## Task statement
In the listing that follows, the range to quote begins at the line that has "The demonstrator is" and ends after the line that has "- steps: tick"; quote it verbatim and add nothing.

--- Collected material Enclosed Below ---

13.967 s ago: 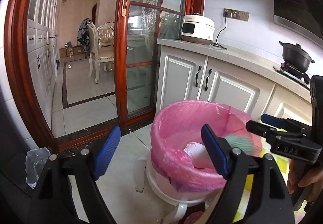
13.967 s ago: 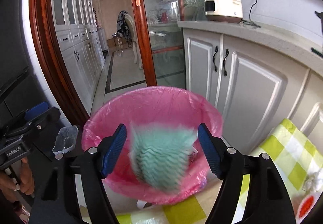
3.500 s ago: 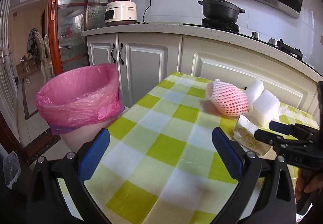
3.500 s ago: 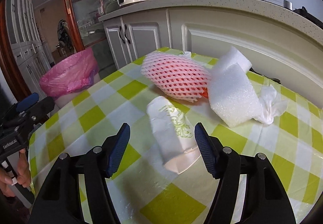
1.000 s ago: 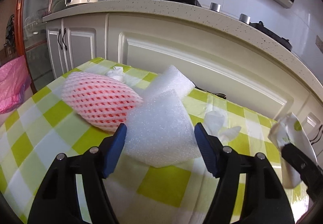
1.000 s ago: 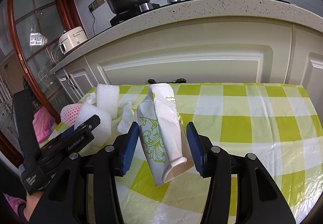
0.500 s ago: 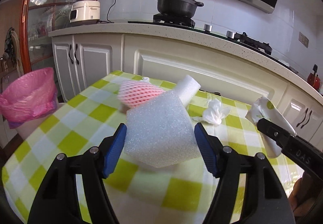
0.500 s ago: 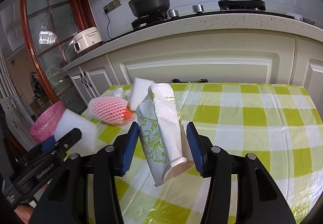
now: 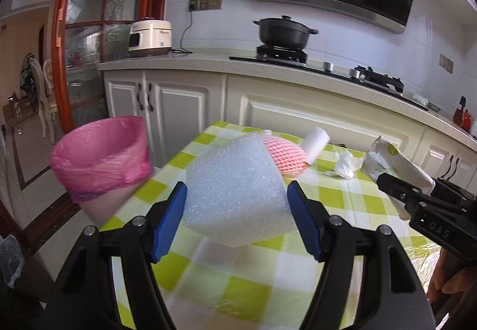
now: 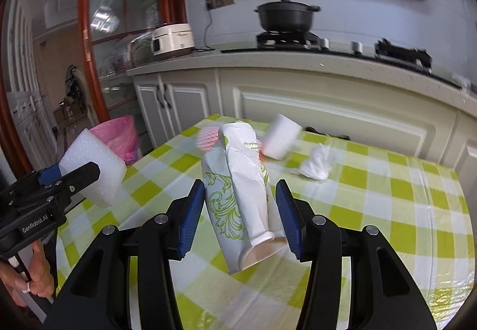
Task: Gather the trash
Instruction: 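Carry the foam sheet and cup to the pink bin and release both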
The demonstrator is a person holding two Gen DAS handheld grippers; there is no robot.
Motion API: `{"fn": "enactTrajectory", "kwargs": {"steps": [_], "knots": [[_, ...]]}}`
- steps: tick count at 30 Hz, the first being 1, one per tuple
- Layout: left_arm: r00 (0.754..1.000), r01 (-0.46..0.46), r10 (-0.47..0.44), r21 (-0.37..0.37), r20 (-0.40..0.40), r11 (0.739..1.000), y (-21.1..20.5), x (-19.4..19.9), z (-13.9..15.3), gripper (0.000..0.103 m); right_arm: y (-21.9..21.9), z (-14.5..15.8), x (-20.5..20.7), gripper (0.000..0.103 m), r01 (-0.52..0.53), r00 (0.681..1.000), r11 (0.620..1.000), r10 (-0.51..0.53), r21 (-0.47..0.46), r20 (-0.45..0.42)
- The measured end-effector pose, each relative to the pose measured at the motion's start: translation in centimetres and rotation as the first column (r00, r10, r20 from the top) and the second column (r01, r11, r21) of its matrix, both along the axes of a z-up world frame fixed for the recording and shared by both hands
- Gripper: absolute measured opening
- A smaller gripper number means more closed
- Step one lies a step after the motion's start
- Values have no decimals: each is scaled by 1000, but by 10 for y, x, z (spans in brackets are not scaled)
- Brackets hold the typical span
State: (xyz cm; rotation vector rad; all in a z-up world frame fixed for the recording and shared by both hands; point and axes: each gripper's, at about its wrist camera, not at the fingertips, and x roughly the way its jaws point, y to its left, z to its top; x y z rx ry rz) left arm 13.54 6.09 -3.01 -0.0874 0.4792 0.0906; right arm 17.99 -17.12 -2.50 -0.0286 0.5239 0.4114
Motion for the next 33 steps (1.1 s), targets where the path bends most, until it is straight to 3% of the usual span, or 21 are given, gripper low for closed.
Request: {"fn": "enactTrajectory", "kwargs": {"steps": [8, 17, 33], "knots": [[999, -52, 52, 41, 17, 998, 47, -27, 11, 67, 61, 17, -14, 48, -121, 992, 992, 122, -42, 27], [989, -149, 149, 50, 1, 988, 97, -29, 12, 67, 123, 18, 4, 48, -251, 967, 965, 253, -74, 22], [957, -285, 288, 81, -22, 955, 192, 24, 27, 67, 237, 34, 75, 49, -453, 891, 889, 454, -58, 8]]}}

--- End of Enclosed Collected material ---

## Exercise answer
The demonstrator is a person holding two Gen DAS handheld grippers; there is no robot.
Motion API: `{"fn": "enactTrajectory", "kwargs": {"steps": [_], "knots": [[_, ...]]}}`
- steps: tick count at 30 Hz, the first being 1, one per tuple

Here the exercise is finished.